(Dataset items)
◆ ◆ ◆ ◆ ◆

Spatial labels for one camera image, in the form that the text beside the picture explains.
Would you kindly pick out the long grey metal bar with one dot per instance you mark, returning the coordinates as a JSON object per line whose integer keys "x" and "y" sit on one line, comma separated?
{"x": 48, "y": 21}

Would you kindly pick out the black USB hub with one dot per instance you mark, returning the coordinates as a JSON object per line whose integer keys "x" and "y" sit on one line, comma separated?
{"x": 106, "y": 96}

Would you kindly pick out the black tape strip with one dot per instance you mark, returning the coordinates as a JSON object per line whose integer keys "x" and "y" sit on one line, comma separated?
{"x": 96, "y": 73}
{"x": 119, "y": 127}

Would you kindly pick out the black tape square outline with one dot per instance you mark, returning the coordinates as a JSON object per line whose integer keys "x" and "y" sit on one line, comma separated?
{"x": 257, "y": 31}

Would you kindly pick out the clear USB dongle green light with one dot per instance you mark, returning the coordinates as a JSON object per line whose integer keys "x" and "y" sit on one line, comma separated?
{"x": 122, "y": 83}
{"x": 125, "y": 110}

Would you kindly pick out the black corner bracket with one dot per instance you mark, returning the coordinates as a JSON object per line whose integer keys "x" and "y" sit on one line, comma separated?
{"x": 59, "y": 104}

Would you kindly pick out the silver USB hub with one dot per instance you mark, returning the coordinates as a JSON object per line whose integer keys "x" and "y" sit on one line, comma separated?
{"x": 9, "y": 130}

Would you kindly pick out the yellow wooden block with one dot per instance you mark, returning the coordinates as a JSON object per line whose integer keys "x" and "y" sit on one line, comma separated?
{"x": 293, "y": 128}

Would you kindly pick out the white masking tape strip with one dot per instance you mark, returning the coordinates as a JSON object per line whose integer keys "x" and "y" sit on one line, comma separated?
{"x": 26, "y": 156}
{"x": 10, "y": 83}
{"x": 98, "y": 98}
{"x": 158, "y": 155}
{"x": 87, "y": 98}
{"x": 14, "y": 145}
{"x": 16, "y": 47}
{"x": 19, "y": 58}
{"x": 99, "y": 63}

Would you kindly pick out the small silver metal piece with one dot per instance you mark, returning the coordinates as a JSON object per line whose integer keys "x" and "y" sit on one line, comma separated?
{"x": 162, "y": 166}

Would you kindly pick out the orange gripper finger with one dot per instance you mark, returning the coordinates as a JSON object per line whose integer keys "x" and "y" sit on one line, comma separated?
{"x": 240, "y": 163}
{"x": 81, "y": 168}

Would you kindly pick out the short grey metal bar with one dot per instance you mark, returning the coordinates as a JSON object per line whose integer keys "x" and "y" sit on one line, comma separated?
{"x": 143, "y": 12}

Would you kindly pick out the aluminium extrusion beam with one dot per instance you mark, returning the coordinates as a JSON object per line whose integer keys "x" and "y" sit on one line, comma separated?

◆ ◆ ◆ ◆ ◆

**TASK PROMPT**
All records are to be retyped exactly. None may be omitted.

**FINAL ANSWER**
Spatial labels for one camera image, in the form that the text beside the picture explains.
Would you kindly pick out the long grey metal bar with one dot per instance you mark, returning the coordinates as a JSON object per line whose integer keys "x" and "y" sit on one line, comma separated?
{"x": 48, "y": 21}

Would you kindly pick out the black USB hub with one dot per instance you mark, returning the coordinates as a JSON object per line whose integer keys "x" and "y" sit on one line, comma separated?
{"x": 106, "y": 96}

Would you kindly pick out the black tape strip with one dot per instance you mark, returning the coordinates as a JSON object per line whose integer keys "x" and "y" sit on one line, comma separated?
{"x": 96, "y": 73}
{"x": 119, "y": 127}

Would you kindly pick out the black tape square outline with one dot per instance you mark, returning the coordinates as a JSON object per line whose integer keys "x" and "y" sit on one line, comma separated?
{"x": 257, "y": 31}

Would you kindly pick out the clear USB dongle green light with one dot per instance you mark, returning the coordinates as a JSON object per line whose integer keys "x" and "y" sit on one line, comma separated?
{"x": 122, "y": 83}
{"x": 125, "y": 110}

Would you kindly pick out the black corner bracket with one dot per instance you mark, returning the coordinates as a JSON object per line whose integer keys "x" and "y" sit on one line, comma separated?
{"x": 59, "y": 104}

Would you kindly pick out the silver USB hub with one dot per instance you mark, returning the coordinates as a JSON object per line whose integer keys "x" and "y" sit on one line, comma separated?
{"x": 9, "y": 130}

Would you kindly pick out the yellow wooden block with one dot per instance you mark, returning the coordinates as a JSON object per line whose integer keys "x" and "y" sit on one line, comma separated?
{"x": 293, "y": 128}

Would you kindly pick out the white masking tape strip with one dot per instance you mark, returning the coordinates as a JSON object per line whose integer keys "x" and "y" sit on one line, comma separated?
{"x": 26, "y": 156}
{"x": 10, "y": 83}
{"x": 98, "y": 98}
{"x": 158, "y": 155}
{"x": 87, "y": 98}
{"x": 14, "y": 145}
{"x": 16, "y": 47}
{"x": 19, "y": 58}
{"x": 99, "y": 63}

Would you kindly pick out the small silver metal piece with one dot per instance you mark, returning the coordinates as a JSON object per line whose integer keys "x" and "y" sit on one line, comma separated?
{"x": 162, "y": 166}

Would you kindly pick out the orange gripper finger with one dot per instance you mark, returning the coordinates as a JSON object per line whose integer keys "x" and "y" sit on one line, comma separated?
{"x": 240, "y": 163}
{"x": 81, "y": 168}

Would you kindly pick out the short grey metal bar with one dot per instance you mark, returning the coordinates as a JSON object per line whose integer keys "x" and "y" sit on one line, comma separated?
{"x": 143, "y": 12}

Would you kindly pick out the aluminium extrusion beam with one dot per instance you mark, returning the coordinates as a JSON object per line whose integer keys "x" and "y" sit on one line, comma separated?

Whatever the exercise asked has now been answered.